Mogadishu mayor Abdirahman Omar Osman is dead, a week after being injured in a terrorist attack in Mogadushu claimed by the Islamist group al Shabaab. The extremists targeted his office where they believed a US official was visiting, and Osman was air lifted to Qatar for treatment afterwards. President Mohamed Abdullahi Mohamed declared three days of mourning for the mayor, ordering that flags be flown at half-staff.

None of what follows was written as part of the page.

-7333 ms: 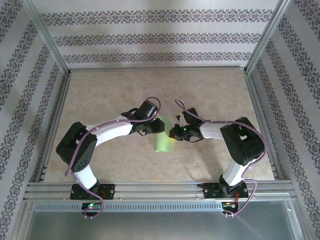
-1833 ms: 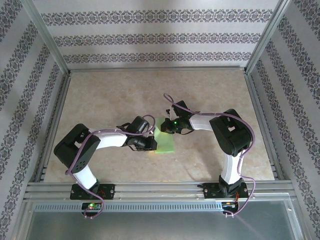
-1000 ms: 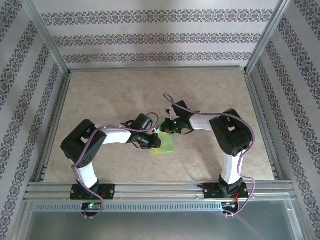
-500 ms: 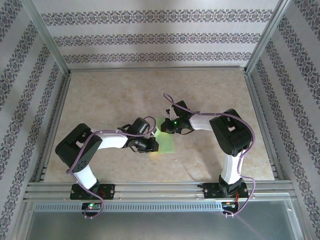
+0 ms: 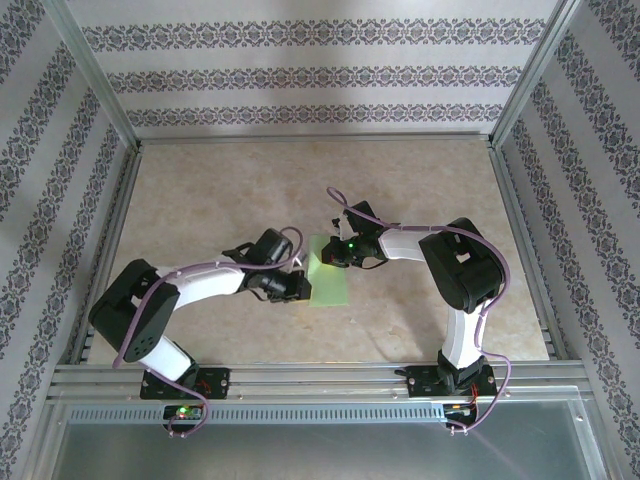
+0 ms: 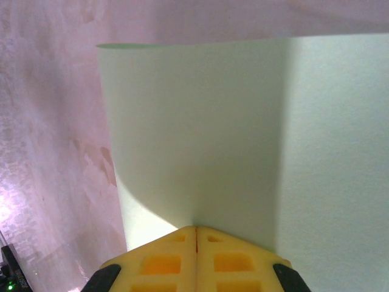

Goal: Fold a paper plane with a square sheet of paper (fold left side to right side)
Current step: First fold the square sheet of paper in half at the center of the table, then hold the square sheet of paper at the center of the table.

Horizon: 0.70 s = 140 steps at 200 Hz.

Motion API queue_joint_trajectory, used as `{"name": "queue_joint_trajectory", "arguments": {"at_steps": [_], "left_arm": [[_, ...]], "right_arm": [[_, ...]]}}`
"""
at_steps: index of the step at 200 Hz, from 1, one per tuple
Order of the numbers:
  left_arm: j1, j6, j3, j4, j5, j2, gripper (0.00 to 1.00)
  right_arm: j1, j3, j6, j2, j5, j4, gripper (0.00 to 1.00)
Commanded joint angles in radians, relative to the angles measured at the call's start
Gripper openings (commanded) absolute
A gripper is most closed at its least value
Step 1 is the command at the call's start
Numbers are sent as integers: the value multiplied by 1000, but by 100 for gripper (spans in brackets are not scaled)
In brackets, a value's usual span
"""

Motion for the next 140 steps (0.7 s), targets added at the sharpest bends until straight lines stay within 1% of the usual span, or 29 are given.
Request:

Media groups and campaigners are defending journalist Glenn Greenwald after Brazil's Justice Minister Sergio Moro issued a decree to deport noncitizens whom the government accuse of posing a threat to Brazil. Greenwald's investigative news website The Intercept recently ran a series of stories detailing how Moro - once a popular prosecutor with folk hero status - colluded with the far-right to bring fake charges against Leftist former President Iganzio "Lula" de Silva to keep him out of the recent presidential election. "Nothing has happened in Brazil that would warrant such a decree," said Tania Maria de Oliveira of the Brazilian Association of Jurists for Democracy (ABJD), one of the country's largest legal groups. But if it is allowed, the far-right government of President Jair Bolsonaro and Moro would be able to round up and deport noncitizens for the vaguest of reasons with only 48 hours to get a court to appeal it. Greenwald is an American living in Brazil with his husband David Miranda, an opposition lawmaker.
Police evacuated thousands of residents of the central English town of Whaley Bridge in Derbyshire, after water leaked from a nearby reservoir due to a damaged dam. Authorities warned that subsequent flooding could be life-threatening.